## WHAT THIS TASK INVOLVES:
Check each line of the listing for the word "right" and report the ones that have it.
++++++
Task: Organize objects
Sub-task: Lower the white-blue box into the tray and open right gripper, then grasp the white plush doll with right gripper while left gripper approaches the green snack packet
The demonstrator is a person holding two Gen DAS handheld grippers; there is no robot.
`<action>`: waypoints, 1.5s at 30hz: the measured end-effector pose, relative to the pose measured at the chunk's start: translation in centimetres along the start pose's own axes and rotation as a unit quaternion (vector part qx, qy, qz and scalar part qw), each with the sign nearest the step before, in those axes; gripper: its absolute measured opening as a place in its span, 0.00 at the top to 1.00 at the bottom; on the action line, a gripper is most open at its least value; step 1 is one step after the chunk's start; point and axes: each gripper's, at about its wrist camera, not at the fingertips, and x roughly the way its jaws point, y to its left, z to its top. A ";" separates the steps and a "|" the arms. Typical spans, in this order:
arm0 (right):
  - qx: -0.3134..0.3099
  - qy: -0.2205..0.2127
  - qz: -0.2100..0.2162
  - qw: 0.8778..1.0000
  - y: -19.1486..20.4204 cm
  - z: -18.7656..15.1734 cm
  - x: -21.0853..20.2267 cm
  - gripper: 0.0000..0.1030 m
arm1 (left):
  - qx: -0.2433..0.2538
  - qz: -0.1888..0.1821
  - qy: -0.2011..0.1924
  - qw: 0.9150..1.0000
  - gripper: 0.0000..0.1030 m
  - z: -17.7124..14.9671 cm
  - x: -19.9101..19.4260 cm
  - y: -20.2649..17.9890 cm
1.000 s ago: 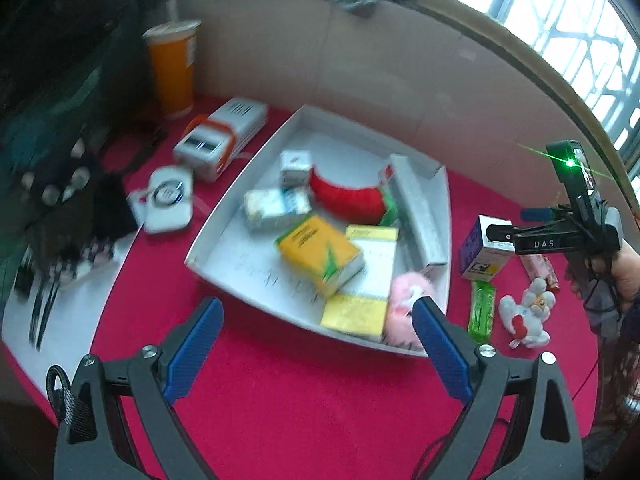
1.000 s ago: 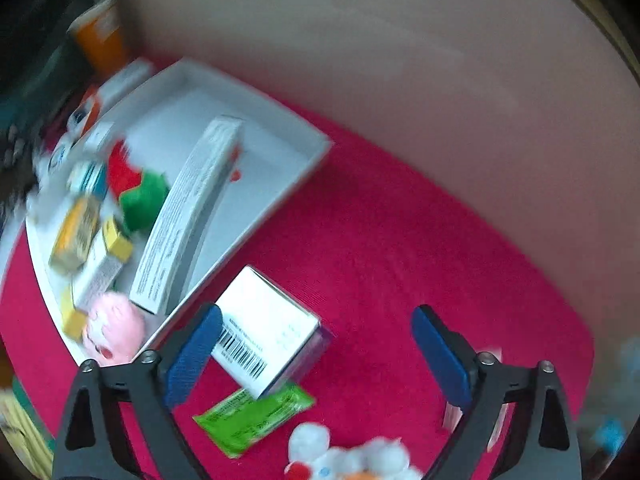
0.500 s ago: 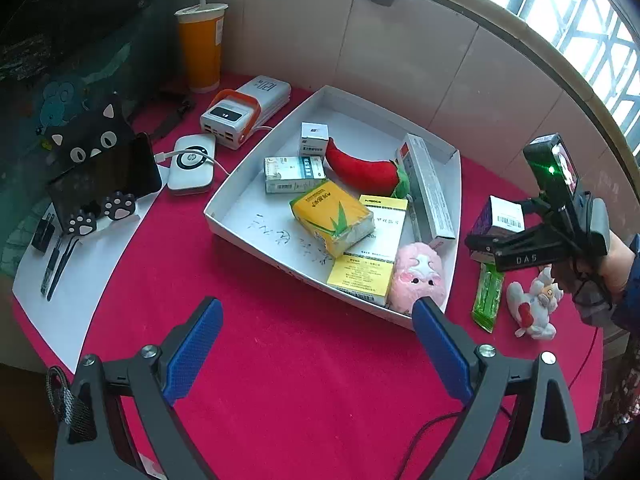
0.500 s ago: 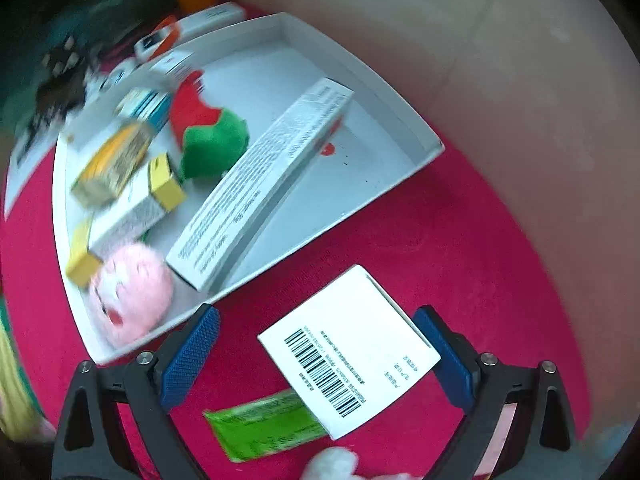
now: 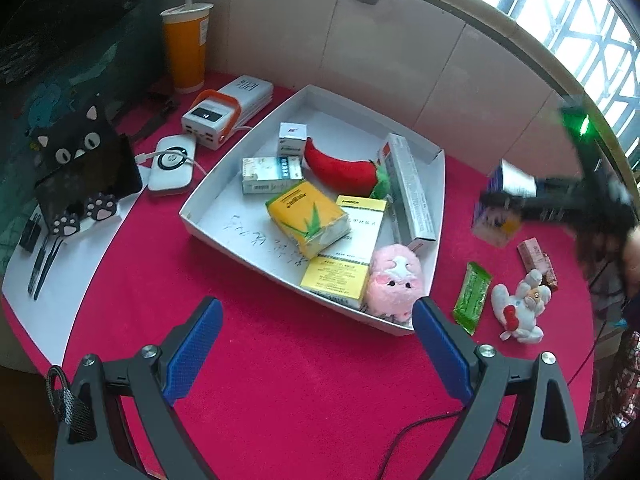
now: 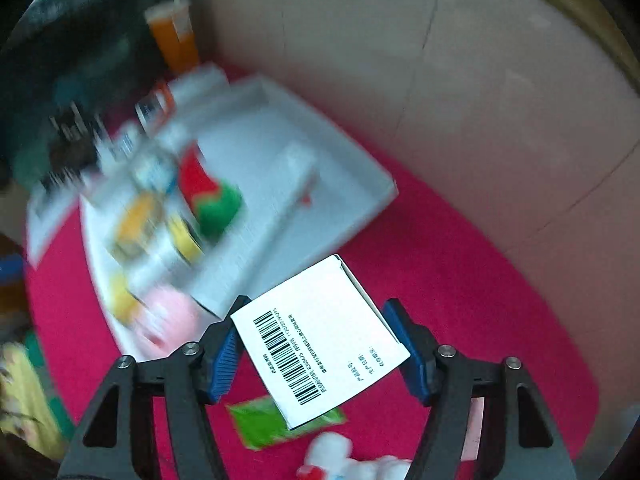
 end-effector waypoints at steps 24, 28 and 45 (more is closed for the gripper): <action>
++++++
## ANSWER BOX:
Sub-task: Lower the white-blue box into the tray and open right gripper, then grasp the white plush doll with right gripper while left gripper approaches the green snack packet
arm0 (right):

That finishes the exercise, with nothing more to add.